I swiped the keycard through the lock, the green light flashing with an obedient click. The hotel door swung open, and I stepped inside. The room was dim, but not empty.
My heart sank.
There he was—my husband and his secretary on the bed, naked and having sex. They didn't even notice I was standing there.Idiots!
My mouth went dry. For a moment, all I could do was stare. My vision blurred with fury, betrayal clamping down on my chest. I reached into my bag, hands shaking, and yanked out the envelope the private investigator had sent me.
“You think I wouldn’t find out?” I snapped, my voice echoing too loud in the silent room. I threw the photos at him. They fluttered to the floor like ash. Proof of the lies, the cheating, the hours he claimed to be in meetings when he was really here.
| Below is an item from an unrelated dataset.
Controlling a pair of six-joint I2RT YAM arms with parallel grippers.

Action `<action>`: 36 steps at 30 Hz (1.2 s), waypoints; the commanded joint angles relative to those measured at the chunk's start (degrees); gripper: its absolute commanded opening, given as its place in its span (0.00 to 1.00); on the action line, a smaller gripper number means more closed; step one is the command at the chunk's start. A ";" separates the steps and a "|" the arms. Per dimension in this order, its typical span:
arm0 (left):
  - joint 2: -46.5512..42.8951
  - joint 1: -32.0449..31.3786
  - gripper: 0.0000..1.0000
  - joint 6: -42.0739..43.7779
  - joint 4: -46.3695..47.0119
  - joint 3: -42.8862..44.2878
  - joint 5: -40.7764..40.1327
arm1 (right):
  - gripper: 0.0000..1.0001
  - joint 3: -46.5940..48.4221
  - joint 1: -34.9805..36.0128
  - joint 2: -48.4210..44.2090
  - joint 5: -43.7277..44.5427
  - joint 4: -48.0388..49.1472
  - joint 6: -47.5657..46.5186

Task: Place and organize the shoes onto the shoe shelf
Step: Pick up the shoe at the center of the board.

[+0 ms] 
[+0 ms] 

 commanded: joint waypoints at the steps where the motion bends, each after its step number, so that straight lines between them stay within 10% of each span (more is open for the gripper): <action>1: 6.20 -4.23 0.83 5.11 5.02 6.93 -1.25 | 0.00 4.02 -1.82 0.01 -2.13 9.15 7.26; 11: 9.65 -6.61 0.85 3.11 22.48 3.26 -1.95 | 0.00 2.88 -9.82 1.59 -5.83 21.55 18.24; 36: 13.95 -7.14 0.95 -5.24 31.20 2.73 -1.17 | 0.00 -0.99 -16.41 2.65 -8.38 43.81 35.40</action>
He looked shocked, then angry. “Alexis—”
“Don’t,” I hissed, turning on my heel before he could touch me, before or lie again. I didn’t want his explanations or his voice in my head. I just wanted to be away from him.
I drove home in silence, all those promises— were nothing but a bed of lies.
As soon as I stepped inside the house we once called ours, the sobs tore out of me. I collapsed to the floor, my fists clenched, makeup staining my sleeves. But then, something in me snapped.
And I found myself laughing.
At how blind I’d been and at the irony of building an empire with someone who was already planning to take it away.
The front door opened behind me. I turned around.
“You had me followed!” his voice rang out, annoyed. Not an ounce of guilt
“You had me betrayed. Kevin, Stephanie?! Really?,” I bit back.
“ You know what, we're done, Alexis. I already filed for divorce. A month ago,” he added, walking over and throwing the paperwork onto the table like it was some final trump card.
My heart stilled. A month ago?
I picked up the papers with trembling hands and gasped.
What the hell! He was claiming the company!
“You can’t do this,” I said, stunned.
“I can. I invested in it. Just like I invested in this house. You wouldn't have had it without me.”
It felt like a hot slap. The way he said it—as if everything we’d built had only ever been his to begin with.
I didn’t scream or cry. Not in front of that stupid man.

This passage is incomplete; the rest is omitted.